WHAT YOU HAVE TO DO: Below are records with pictures in them. Transcribe everything from the line containing "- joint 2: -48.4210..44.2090" down to the line containing "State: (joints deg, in", exactly, and leave the pictures behind.

DATA PROVIDED:
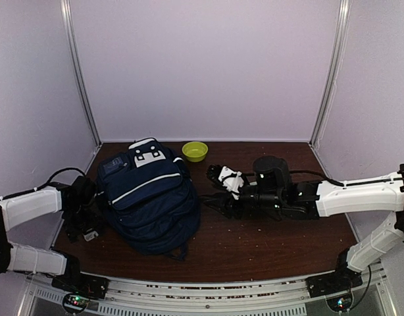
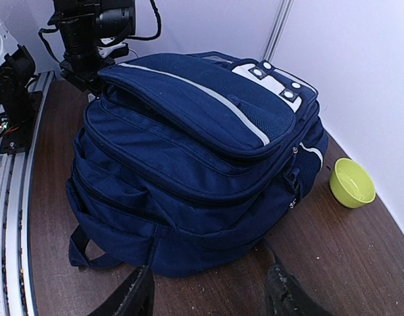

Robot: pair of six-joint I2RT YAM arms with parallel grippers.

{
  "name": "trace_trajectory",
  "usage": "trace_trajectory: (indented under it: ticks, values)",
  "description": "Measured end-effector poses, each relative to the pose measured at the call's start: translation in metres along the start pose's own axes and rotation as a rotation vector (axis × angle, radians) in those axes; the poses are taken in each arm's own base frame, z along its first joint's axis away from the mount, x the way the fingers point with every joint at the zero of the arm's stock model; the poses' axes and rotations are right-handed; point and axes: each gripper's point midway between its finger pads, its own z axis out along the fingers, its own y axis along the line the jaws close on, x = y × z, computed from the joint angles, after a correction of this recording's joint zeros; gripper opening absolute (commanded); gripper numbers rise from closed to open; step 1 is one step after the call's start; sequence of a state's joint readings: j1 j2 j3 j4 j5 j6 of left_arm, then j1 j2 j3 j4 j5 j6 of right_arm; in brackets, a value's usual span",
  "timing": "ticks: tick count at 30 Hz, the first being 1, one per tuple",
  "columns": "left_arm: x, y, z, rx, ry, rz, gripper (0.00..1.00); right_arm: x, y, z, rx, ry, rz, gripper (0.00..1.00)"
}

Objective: Pack the student bag

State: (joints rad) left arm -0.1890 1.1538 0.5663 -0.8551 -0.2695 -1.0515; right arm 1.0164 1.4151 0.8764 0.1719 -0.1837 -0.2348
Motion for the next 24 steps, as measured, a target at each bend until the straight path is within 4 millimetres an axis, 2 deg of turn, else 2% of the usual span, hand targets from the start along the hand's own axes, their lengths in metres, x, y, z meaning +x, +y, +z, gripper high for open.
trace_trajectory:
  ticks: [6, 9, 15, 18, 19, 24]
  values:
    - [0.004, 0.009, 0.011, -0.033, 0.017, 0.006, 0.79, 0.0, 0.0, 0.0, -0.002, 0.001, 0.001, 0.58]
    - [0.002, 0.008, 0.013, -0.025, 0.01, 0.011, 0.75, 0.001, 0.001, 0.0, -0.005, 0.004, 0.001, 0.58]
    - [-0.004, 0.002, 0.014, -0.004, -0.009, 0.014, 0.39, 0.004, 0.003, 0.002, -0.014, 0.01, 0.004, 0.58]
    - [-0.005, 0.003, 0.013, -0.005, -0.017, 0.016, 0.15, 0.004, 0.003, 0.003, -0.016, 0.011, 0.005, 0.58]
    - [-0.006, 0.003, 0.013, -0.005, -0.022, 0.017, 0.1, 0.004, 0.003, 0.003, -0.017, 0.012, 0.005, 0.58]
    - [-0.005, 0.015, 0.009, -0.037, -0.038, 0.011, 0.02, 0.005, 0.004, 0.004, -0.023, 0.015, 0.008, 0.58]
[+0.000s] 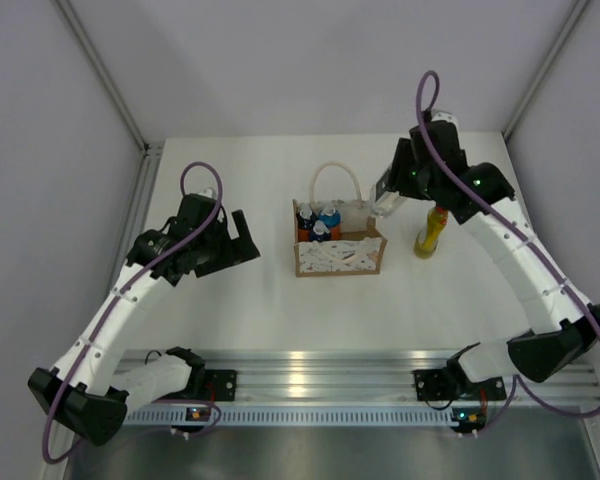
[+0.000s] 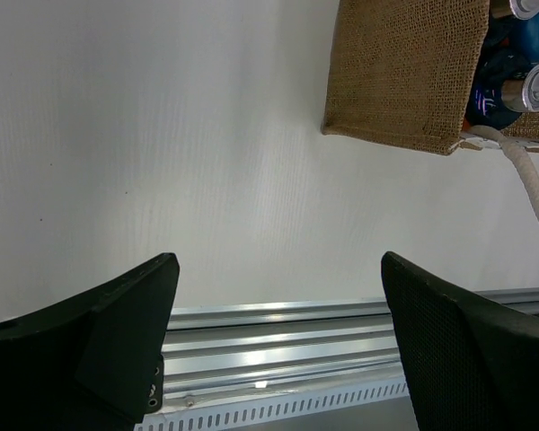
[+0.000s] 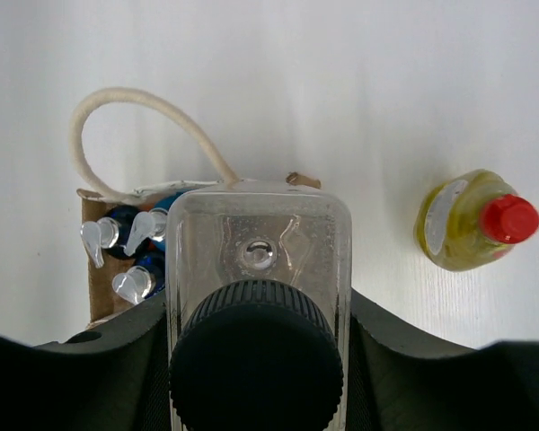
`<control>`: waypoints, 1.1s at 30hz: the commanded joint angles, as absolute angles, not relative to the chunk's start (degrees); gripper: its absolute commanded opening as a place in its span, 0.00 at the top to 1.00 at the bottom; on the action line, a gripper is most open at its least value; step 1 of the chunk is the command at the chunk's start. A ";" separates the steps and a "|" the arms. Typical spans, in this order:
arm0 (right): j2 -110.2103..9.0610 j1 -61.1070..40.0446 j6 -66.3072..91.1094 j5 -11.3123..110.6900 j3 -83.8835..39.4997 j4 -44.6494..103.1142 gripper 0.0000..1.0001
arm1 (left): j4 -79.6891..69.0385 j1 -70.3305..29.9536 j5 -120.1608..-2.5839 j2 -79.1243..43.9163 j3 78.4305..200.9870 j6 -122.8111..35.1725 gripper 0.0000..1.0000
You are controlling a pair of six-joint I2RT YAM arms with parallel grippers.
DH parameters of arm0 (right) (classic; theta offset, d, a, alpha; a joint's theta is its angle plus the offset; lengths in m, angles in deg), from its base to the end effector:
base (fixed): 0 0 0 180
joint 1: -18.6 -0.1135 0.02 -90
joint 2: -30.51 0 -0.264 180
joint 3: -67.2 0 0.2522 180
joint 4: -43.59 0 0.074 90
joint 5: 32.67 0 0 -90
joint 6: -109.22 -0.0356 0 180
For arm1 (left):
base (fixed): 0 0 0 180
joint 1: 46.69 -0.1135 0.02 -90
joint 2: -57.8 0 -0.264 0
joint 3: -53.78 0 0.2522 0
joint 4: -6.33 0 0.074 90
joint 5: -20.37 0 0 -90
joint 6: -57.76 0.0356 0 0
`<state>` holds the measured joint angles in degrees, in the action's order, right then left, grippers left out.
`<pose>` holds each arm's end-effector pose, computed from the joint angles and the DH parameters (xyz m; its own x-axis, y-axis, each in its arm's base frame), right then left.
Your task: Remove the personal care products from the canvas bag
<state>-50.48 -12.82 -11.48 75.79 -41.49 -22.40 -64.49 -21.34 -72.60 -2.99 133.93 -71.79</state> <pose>0.2504 0.1398 0.4247 -0.5989 0.2017 -0.7751 0.0271 0.9723 0.2320 0.1791 -0.0828 0.3418 -0.7987 -0.3252 -0.5062 -0.1429 0.9198 -0.3655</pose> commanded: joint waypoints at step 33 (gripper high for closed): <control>-66.43 4.97 6.73 68.14 -40.96 -2.44 1.00 | -64.03 -21.02 -70.95 0.23 134.25 -72.41 0.01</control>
<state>-66.62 4.88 4.65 68.01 -40.84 -14.20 -64.49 -21.34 -71.35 -0.33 133.62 -72.84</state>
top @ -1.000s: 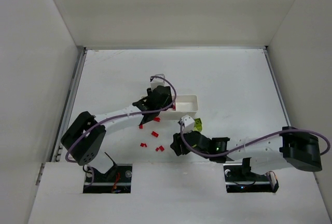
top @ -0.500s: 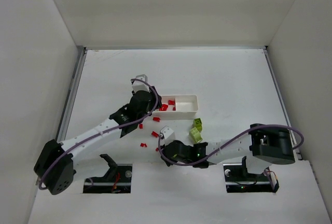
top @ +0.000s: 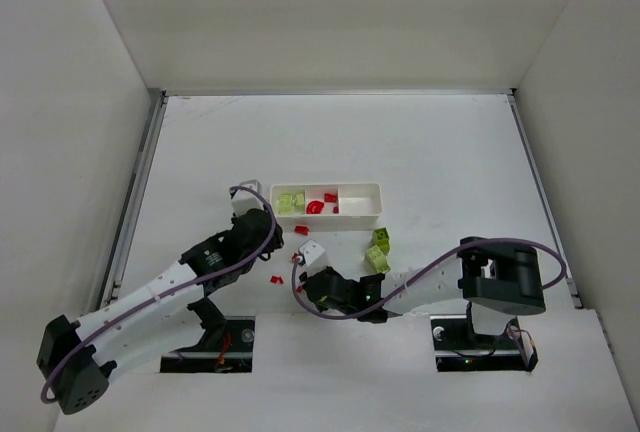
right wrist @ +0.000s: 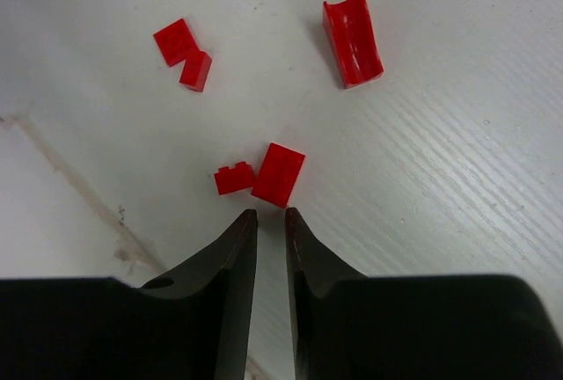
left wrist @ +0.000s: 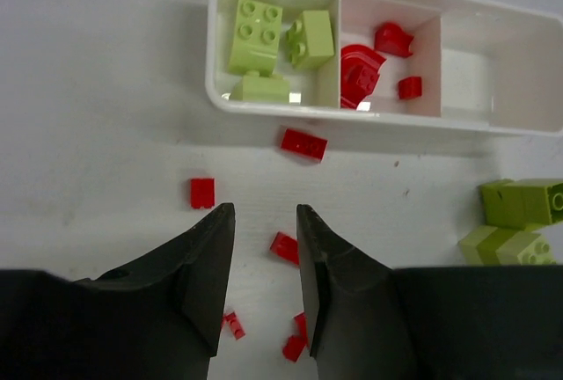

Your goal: Sort the legos into containers by color

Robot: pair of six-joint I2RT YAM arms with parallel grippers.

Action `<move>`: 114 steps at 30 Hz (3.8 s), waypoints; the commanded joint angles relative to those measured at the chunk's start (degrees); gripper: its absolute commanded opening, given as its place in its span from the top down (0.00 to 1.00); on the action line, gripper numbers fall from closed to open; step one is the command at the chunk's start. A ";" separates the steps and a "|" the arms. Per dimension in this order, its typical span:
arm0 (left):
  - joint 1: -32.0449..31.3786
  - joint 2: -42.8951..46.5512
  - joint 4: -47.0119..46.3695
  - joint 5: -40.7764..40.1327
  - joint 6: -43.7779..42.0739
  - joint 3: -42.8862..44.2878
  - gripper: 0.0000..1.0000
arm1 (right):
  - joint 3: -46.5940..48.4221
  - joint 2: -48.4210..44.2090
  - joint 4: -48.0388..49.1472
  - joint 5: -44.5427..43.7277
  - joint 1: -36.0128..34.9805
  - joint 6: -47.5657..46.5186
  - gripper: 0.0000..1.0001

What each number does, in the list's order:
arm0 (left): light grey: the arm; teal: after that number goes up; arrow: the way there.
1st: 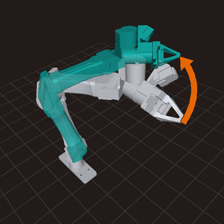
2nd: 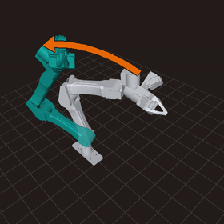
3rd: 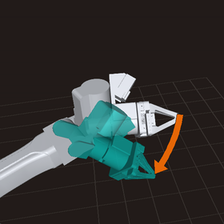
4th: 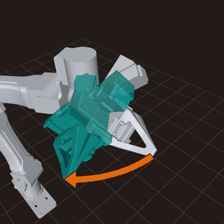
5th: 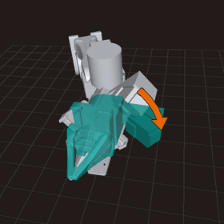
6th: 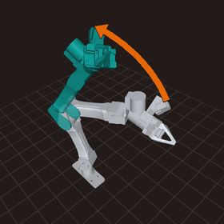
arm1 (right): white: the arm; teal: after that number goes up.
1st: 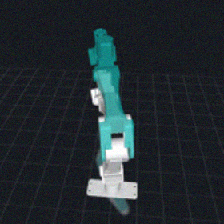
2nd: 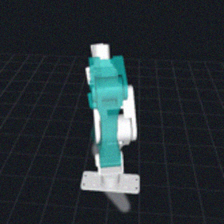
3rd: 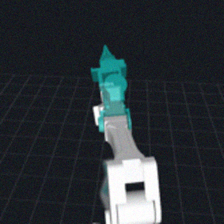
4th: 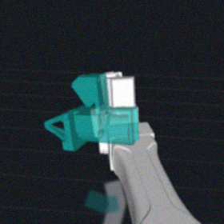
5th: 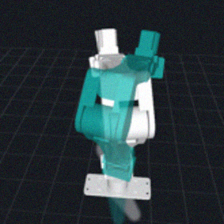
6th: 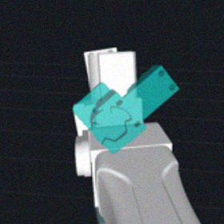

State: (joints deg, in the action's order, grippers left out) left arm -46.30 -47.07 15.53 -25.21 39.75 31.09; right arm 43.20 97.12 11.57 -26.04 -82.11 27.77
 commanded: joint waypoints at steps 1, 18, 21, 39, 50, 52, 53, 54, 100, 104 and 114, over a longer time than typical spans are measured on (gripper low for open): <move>-2.51 1.72 10.38 -1.77 3.75 -0.24 0.69 | 0.48 -0.26 -0.24 -2.17 0.85 -0.26 0.78; -12.71 1.28 16.20 -5.11 13.34 -2.96 0.66 | 2.59 0.52 -0.24 -2.26 1.73 0.27 0.54; -13.06 1.10 16.99 -4.67 14.22 -2.97 0.66 | 3.12 1.40 -0.15 -2.35 1.99 0.09 0.54; -14.03 5.14 18.23 -4.50 21.86 -5.86 0.66 | -2.32 -5.61 5.30 -6.03 3.22 2.72 0.79; -12.45 9.28 13.83 -2.04 20.98 -9.12 0.66 | -2.78 -16.09 7.23 -4.38 15.34 0.89 0.79; -12.89 8.49 13.04 -2.03 21.34 -9.38 0.66 | 0.38 -14.08 7.76 -3.32 18.94 -0.34 0.79; -13.15 8.31 12.60 -1.95 21.16 -9.38 0.66 | 2.13 -12.76 7.94 -3.14 20.09 -0.87 0.78; -13.41 8.31 12.16 -2.03 20.90 -9.30 0.66 | 3.63 -11.09 8.20 -2.88 21.32 -1.74 0.78; -4.36 -6.63 -26.52 7.98 8.24 -5.78 0.60 | -12.17 -31.29 -23.97 -5.33 15.88 16.88 0.36; -4.45 -6.63 -26.51 7.99 7.98 -5.69 0.60 | -12.44 -30.59 -21.86 -5.95 16.67 15.83 0.42; -4.10 -4.27 -26.69 8.16 9.99 -7.54 0.58 | -11.04 -34.79 -23.35 -6.48 16.06 16.61 0.74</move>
State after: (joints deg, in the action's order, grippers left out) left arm -50.89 -53.69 -8.97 -17.23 48.88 22.96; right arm 29.95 65.78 -13.08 -31.90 -65.67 43.97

RESPONSE FOR THIS EXERCISE:
  - joint 2: -48.4210..44.2090
  - joint 4: -48.0388..49.1472
  - joint 5: -44.5427..43.7277
  - joint 1: -36.0128..34.9805
  - joint 6: -47.5657..46.5186
  - gripper: 0.0000..1.0001

What each number does, in the list's order:
arm0 (left): light grey: the arm; teal: after that number goes up; arrow: the way there.
1st: 
2nd: 
3rd: 
4th: 
5th: 
6th: 
arm1 (right): white: the arm; teal: after that number goes up.
1st: 
2nd: 
3rd: 
4th: 
5th: 
6th: 

State: (joints deg, in the action's order, grippers left out) left arm -46.30 -47.07 15.53 -25.21 39.75 31.09; right arm 43.20 97.12 11.57 -26.04 -82.11 27.77

This exercise requires no further response.